Die Pandemie trete jetzt in eine neue Phase: «Alle, die wollten, sind jetzt geimpft.» Die Anstrengungen konzentrierten sich deshalb darauf, eine Überlastung des Gesundheitswesens zu verhindern. Unter den nicht immunisierten Personen dagegen werde das Virus weiter zirkulieren, das sei nun Realität.
15.37 Uhr
Schon früher viel gelockert
Dass ein grosser Lockerungsschritt ausbleibt, erklärt Berset wie folgt: Man habe Ende Juni bereits sehr weit gelockert, weshalb nun nicht mehr viele Massnahmen bestehen blieben. Wegen der unsicheren Dynamik könne man nun aber Maskenpflicht und die anderen Massnahmen nicht streichen.
15.36 Uhr
Impfen, impfen, impfen
Gleichzeitig appelliert Berset an die Kantone, die Anstrengungen für die Impfkampagne aufrecht zu erhalten. Auch Branchen wie Kultur, Sport oder Gastronomie hätten ein Interesse daran, dass die Durchimpfungsrate weiter ansteige.
15.33 Uhr
Situation gut, Dynamik beunruhigend
Berset eröffnet die Medienkonferenz. Die Situation bleibe gut, sagt der Gesundheitsminister. Die Dynamik sei aber beunruhigend. Seit Anfang Juni habe sich die Zahl der Neuinfektionen viermal verdoppelt. Auch die Zahl der Hospitalisationen sei gestiegen, wenn auch auf tiefem Niveau.
Was die Bundesrätinnen und Bundesräte nach sechswöchiger Pause alles besprechen, wird nur nach und nach bekannt gegeben. Es braucht aber nicht viel Fantasie, um zu wissen, dass ein Schwerpunkt natürlich bei der Corona-Pandemie liegen wird. FDP-Bundesrat Ignazio Cassis hat im Voraus auch schon erläutert, welche Fragen sich ihm stellen.
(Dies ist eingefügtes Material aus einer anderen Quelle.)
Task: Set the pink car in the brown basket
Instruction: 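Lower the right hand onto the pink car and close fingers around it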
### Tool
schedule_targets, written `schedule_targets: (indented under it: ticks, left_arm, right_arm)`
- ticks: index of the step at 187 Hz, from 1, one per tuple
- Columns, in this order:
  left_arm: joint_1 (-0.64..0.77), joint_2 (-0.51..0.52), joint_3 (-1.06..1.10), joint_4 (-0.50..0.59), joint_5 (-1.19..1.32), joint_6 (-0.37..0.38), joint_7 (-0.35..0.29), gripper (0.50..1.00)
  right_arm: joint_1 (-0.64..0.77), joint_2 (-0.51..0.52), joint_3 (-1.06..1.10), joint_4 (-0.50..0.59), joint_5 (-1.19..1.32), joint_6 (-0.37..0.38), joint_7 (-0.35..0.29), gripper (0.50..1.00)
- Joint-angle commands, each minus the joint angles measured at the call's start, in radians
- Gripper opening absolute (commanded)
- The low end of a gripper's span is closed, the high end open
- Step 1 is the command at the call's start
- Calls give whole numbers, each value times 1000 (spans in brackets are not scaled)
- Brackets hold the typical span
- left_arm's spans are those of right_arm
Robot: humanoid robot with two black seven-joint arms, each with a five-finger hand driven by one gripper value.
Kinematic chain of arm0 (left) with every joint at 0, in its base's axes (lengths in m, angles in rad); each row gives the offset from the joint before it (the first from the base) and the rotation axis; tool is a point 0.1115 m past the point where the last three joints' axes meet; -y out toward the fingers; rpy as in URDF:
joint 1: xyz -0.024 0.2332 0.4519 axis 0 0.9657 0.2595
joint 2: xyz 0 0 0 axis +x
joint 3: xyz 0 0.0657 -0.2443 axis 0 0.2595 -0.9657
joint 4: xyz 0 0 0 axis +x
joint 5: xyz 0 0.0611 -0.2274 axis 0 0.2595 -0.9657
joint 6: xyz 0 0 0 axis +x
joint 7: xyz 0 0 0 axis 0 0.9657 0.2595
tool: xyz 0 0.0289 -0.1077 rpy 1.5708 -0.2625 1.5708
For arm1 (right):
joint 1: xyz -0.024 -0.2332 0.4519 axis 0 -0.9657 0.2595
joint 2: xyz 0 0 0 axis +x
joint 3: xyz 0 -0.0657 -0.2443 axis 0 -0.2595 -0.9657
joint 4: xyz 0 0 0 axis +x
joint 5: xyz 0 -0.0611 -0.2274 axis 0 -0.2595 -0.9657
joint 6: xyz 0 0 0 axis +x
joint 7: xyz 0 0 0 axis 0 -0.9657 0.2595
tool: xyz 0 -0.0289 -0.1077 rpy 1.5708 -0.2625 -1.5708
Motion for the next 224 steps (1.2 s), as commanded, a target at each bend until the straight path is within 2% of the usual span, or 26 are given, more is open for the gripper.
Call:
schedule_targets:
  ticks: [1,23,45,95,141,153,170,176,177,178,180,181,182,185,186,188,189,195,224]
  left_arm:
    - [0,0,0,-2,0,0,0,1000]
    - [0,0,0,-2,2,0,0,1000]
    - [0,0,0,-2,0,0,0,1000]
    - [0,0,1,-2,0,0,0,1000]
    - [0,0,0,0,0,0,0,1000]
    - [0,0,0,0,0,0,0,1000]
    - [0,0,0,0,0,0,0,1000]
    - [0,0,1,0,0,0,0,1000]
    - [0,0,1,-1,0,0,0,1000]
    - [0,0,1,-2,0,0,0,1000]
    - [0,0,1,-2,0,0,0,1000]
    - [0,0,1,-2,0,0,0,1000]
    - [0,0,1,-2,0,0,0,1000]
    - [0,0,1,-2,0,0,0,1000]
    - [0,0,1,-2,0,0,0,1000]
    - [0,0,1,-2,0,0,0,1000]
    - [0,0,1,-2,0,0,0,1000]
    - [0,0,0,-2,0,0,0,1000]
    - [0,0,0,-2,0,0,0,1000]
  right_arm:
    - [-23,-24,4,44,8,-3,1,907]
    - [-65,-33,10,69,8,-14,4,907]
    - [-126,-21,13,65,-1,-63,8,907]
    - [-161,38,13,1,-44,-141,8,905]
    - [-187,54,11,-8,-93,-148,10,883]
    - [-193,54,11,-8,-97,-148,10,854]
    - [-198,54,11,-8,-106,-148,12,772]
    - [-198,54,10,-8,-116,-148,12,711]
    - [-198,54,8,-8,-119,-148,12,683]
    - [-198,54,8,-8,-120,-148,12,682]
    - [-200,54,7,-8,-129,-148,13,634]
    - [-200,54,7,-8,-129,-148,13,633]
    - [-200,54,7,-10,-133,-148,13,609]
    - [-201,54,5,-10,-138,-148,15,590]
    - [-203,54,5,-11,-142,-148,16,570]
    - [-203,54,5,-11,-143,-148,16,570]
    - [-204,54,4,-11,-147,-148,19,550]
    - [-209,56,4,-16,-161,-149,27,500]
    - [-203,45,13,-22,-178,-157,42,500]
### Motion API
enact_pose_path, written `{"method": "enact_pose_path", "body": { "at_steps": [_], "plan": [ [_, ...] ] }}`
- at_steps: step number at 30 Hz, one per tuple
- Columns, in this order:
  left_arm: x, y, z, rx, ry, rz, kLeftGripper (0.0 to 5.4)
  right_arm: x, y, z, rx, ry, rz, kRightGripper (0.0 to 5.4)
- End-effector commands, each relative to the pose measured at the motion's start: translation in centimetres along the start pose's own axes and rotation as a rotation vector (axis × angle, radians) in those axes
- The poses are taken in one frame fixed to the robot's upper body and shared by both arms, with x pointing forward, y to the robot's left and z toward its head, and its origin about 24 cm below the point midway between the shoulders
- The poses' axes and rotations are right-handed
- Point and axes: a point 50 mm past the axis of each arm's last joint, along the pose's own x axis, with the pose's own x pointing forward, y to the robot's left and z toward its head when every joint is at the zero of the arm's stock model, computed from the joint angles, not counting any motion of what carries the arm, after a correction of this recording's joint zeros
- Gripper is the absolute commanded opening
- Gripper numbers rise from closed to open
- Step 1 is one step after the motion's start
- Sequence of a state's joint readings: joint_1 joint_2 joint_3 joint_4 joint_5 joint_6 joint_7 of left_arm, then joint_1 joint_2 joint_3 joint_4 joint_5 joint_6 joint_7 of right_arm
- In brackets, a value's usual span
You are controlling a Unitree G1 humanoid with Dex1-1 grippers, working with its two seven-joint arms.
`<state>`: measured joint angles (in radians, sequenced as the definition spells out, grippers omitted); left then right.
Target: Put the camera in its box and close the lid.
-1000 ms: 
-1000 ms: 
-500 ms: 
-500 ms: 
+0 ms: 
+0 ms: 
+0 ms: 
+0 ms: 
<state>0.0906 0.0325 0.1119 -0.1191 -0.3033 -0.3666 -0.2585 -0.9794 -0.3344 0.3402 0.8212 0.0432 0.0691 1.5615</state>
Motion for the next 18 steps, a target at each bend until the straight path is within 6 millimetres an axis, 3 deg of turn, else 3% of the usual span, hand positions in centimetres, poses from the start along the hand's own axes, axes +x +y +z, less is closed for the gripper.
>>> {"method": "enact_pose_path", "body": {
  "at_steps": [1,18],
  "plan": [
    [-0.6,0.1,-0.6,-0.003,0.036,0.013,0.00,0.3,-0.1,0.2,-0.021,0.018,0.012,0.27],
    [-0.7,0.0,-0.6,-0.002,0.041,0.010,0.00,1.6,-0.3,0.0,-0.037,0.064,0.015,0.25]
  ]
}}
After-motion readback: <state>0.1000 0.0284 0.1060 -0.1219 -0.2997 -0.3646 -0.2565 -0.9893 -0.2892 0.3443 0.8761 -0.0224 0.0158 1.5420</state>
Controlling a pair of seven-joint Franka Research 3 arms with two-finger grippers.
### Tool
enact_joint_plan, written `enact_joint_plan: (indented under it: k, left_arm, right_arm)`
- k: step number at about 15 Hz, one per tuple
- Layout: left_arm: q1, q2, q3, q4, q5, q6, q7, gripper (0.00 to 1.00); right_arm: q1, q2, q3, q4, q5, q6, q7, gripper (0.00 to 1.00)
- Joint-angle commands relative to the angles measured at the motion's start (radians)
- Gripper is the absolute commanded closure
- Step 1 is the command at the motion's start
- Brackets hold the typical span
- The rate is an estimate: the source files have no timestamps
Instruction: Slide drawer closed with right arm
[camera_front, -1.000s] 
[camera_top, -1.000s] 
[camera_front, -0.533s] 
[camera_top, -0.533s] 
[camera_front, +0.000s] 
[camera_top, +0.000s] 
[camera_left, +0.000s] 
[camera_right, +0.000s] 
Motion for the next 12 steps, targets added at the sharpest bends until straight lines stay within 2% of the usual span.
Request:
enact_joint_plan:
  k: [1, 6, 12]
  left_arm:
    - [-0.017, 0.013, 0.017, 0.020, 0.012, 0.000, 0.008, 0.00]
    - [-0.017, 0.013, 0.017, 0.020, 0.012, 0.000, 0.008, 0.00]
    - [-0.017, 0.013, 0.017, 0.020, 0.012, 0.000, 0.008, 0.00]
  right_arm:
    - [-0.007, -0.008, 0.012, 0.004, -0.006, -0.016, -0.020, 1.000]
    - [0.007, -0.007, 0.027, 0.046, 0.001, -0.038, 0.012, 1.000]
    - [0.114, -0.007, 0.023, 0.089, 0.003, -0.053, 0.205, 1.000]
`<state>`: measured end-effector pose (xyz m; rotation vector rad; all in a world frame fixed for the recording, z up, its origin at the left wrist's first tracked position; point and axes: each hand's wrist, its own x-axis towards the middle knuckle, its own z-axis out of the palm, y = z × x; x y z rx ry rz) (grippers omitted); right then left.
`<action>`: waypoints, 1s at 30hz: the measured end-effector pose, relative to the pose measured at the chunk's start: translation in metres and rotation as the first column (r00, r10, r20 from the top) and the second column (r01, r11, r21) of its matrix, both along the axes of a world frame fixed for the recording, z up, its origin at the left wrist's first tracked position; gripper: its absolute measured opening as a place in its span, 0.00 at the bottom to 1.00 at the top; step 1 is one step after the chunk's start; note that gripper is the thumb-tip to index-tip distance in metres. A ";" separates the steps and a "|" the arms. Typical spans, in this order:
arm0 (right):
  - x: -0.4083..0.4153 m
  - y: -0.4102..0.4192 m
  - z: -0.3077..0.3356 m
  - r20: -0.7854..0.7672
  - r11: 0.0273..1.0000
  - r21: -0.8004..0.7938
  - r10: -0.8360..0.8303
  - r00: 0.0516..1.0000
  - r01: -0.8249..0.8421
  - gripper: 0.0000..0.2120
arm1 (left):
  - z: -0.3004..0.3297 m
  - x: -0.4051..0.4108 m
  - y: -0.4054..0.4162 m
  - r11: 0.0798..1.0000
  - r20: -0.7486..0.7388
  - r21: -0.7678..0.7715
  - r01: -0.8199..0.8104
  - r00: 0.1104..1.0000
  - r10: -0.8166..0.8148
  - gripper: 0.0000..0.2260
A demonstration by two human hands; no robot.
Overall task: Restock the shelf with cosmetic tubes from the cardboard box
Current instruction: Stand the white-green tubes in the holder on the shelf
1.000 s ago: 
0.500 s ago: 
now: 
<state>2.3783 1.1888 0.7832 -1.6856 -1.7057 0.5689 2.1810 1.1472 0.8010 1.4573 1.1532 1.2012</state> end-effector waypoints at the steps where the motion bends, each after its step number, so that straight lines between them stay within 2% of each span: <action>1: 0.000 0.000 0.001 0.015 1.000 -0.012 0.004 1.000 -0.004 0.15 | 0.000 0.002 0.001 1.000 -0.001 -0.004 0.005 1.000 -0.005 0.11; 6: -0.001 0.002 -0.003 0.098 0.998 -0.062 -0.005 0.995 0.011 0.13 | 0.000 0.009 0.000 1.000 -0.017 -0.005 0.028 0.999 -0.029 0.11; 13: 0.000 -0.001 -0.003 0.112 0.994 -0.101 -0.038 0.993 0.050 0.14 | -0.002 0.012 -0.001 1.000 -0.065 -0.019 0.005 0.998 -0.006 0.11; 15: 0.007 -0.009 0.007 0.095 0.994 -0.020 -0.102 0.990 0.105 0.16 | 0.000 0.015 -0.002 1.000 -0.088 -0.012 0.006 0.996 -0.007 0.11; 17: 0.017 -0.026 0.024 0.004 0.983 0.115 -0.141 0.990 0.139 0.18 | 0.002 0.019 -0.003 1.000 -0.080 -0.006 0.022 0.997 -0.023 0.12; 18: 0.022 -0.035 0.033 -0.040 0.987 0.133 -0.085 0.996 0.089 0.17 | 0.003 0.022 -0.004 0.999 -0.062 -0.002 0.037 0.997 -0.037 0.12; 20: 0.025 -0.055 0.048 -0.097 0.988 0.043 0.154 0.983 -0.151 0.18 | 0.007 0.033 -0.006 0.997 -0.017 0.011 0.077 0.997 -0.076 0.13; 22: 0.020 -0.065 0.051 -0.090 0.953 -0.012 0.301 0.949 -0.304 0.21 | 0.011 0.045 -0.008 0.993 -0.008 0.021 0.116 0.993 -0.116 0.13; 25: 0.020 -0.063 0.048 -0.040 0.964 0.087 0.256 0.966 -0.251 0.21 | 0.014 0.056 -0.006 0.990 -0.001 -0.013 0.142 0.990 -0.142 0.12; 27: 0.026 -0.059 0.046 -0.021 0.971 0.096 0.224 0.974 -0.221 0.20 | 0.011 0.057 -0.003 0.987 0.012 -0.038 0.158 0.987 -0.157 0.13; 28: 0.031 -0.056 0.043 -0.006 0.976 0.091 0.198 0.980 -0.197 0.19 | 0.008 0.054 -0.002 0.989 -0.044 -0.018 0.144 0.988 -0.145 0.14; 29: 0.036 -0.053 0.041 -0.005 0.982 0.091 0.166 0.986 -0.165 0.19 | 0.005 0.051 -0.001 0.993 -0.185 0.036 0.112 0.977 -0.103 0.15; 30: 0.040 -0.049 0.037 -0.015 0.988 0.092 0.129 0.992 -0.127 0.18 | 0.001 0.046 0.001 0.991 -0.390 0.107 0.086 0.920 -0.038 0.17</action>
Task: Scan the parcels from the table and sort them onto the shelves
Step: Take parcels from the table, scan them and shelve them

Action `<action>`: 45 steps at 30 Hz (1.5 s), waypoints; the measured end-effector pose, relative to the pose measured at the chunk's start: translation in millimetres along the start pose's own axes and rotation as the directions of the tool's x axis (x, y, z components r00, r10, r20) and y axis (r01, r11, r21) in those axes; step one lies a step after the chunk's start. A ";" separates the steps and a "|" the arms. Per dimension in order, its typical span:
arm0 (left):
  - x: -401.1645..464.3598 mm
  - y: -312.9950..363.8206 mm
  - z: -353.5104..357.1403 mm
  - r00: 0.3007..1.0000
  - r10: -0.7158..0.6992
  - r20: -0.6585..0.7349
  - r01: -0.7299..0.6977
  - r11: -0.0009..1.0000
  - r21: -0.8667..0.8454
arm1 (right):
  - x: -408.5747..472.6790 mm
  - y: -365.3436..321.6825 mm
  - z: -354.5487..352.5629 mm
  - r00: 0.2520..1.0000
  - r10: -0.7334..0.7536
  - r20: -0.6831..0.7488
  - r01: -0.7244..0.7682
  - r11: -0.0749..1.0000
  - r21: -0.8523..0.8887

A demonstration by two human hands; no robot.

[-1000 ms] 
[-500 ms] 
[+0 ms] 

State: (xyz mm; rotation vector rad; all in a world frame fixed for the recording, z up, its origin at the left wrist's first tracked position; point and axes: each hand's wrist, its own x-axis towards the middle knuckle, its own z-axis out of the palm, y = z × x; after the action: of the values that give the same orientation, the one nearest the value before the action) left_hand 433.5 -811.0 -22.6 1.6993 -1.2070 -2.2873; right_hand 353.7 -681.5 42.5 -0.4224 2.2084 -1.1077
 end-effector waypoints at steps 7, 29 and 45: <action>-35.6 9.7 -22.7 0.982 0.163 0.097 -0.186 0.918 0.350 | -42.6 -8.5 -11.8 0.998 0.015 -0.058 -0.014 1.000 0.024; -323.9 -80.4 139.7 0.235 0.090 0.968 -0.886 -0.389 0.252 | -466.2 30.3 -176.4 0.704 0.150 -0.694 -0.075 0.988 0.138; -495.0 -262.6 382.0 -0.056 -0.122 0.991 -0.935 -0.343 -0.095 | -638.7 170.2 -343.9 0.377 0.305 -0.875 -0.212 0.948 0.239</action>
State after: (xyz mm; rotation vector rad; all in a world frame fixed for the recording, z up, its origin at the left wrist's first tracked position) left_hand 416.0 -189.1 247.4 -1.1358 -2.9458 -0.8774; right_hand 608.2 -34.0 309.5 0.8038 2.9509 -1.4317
«Wir werden eine Auslegeordnung machen: Wo stehen wir epidemiologisch, wo stehen die Nachbarländer? Welche Schritte sind richtig?», sagte Cassis im Gespräch mit den Titeln des Verlags CH Media.
Ausganslage
Der frühere Tessiner Kantonsarzt äussert auch sein Bedauern, dass sich gut die Hälfte der Schweizer Bevölkerung bisher noch nicht hat impfen lassen. Nur: Wie soll man sie doch noch überzeugen?
Befehle seien in der Schweiz nicht möglich, so Cassis. Er plädiert stattdessen für Überzeugungsarbeit und «sanfte Anreize». Er findet es richtig, dass Geimpfte mit zusätzlichen Freiheiten belohnt würden. Denn mit der Impfung schütze man nicht nur sich selber, sondern leiste auch einen Beitrag daran, dass die Gesellschaft wieder mehr Freiheiten erhalte.
Wer sich nicht impfen lasse, «diesen Beitrag also nicht leistet, der kann auch nicht die volle Freiheit haben», so Cassis. Der Aussenminister erwägt beispielsweise eine Ausweitung der Covid-19-Zertifikatspflicht im Alltag.
Ohnehin wollen die bürgerlichen Bundesräte dem Vernehmen nach den Druck auf Ungeimpfte erhöhen. So sollen etwa Selbsttests für Ungeimpfte nicht mehr gratis sein, wie dies etwa in Deutschland am Dienstag beschlossen wurde. Und eben: Das Covid-19-Zertifikat könnte künftig auch in weiteren Alltagsbereichen wie etwa Restaurants oder Kinos zur Pflicht werden.